Der Einsatz des Rollenden Kanals wird immer wieder kritisiert. „Es wird viel Diesel verbrannt“, so Christenn. Doch ein unterirdisches Kanalrohr kann nicht immer gebaut werden. Über mehrere Kilometer hinweg würde das Kostenmaß überschritten. Die WSW Energie & Wasser AG betreiben im Auftrag der Stadt Wuppertal das öffentliche Kanalnetz mit einer Länge von rund 1500 Kilometern. Neben dem Betrieb plant und baut die WSW sämtliche Abwasserkanäle und Sonderbauwerke im Stadtgebiet Wuppertal.

Der Ressort Umweltschutz der Stadt Wuppertal beruft sich auf das Landeswassergesetz. Hier heißt es, dass Städte und Gemeinden grundsätzlich dazu verpflichtet sind, das auf ihrem Gebiet anfallende Abwasser zu beseitigen. Eine Ausnahmegenehmigung ist auf 20 Jahre befristet. Danach wird jeder Einzelfall wieder neu geprüft.
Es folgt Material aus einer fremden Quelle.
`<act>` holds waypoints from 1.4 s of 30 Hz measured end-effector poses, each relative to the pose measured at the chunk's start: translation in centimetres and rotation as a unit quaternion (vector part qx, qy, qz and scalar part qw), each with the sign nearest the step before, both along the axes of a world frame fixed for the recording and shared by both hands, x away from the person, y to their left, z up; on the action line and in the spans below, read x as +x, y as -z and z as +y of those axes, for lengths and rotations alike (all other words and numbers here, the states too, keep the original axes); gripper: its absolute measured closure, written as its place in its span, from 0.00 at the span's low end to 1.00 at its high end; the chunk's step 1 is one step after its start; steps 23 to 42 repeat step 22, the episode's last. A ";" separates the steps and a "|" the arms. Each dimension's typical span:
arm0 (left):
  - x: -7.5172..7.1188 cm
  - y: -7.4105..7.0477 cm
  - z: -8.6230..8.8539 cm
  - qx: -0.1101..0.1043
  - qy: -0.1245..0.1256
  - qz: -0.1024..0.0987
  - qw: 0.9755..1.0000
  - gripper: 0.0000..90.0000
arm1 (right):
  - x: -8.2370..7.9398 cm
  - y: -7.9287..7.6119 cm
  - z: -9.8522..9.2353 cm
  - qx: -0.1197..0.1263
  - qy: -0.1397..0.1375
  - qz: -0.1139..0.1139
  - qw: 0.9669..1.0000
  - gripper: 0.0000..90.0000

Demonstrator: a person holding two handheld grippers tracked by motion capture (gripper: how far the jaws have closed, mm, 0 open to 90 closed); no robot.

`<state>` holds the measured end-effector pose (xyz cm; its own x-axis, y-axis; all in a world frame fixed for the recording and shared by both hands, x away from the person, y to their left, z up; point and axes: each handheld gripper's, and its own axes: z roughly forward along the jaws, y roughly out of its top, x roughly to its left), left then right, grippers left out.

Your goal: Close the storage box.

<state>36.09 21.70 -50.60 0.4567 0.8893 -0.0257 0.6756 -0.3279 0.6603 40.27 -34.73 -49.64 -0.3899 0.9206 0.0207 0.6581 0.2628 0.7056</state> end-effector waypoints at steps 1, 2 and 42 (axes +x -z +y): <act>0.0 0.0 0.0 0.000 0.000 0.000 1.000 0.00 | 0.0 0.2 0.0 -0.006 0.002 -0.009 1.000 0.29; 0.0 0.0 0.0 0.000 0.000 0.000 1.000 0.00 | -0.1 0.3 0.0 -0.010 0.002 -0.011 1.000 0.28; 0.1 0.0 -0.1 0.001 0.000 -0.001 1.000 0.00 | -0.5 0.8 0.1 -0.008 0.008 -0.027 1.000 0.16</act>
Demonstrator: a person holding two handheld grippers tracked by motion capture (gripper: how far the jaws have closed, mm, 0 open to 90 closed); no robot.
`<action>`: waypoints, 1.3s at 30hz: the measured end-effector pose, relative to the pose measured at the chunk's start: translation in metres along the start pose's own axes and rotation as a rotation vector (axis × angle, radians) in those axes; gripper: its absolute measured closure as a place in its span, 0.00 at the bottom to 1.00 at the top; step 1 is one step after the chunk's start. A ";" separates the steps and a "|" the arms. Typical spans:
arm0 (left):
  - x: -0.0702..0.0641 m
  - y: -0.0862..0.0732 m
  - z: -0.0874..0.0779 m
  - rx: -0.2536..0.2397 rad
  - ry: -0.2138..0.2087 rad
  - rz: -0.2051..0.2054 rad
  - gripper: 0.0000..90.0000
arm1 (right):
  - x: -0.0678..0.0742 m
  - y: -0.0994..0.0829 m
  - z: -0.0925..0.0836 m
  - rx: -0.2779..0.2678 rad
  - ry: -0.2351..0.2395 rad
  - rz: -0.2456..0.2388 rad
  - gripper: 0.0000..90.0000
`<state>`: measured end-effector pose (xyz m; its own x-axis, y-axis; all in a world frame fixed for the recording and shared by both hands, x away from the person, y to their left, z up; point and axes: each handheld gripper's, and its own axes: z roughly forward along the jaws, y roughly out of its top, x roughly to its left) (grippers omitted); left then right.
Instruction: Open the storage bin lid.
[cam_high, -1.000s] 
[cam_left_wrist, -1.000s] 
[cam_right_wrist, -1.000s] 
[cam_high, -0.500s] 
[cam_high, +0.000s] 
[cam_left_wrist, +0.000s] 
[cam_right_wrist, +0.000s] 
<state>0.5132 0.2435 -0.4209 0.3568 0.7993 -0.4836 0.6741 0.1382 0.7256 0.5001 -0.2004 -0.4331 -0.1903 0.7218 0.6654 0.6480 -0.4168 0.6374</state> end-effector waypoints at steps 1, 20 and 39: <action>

„Ich habe eine Auffahrt gebaut, deswegen kann der LKW auch im Winter zu uns fahren. Hätte ich das nicht gemacht, hätte ich die Pflanzenkläranlage behalten können“, ärgert sich Brigitta Wego im Nachhinein. In der Satzung heißt es tatsächlich, wenn der Abwasser-Wagen „das betroffene Grundstück wegen der Beschaffenheit der Verkehrsanbindung nicht ganzjährig anfahren kann“, kann eine Ausnahmegenehmigung gerechtfertigt werden.

Die Wegos möchten sich wehren und haben bereits den Oberbürgermeister Uwe Schneidewind angeschrieben. Auch mit den Grünen wollten sie „dagegen angehen“, zeigt sich Dieter Wego kämpferisch.

„Bisher waren keine Klagen erfolgreich“, muss Ulrich Christenn die Hoffnungen bremsen. Dennoch versuchten die Grünen und die CDU im Umweltausschuss als Vermittler tätig zu werden und den betroffenen Bürgern zu helfen, um Ausnahmegenehmigungen und Kompromisse zu erwirken. Die Zahl der Kleinkläranlagen hat in den vergangenen Jahren abgenommen. „Es werden immer weniger Anlagen, es sind jetzt noch etwa 100 bis 120“, sagt Christenn.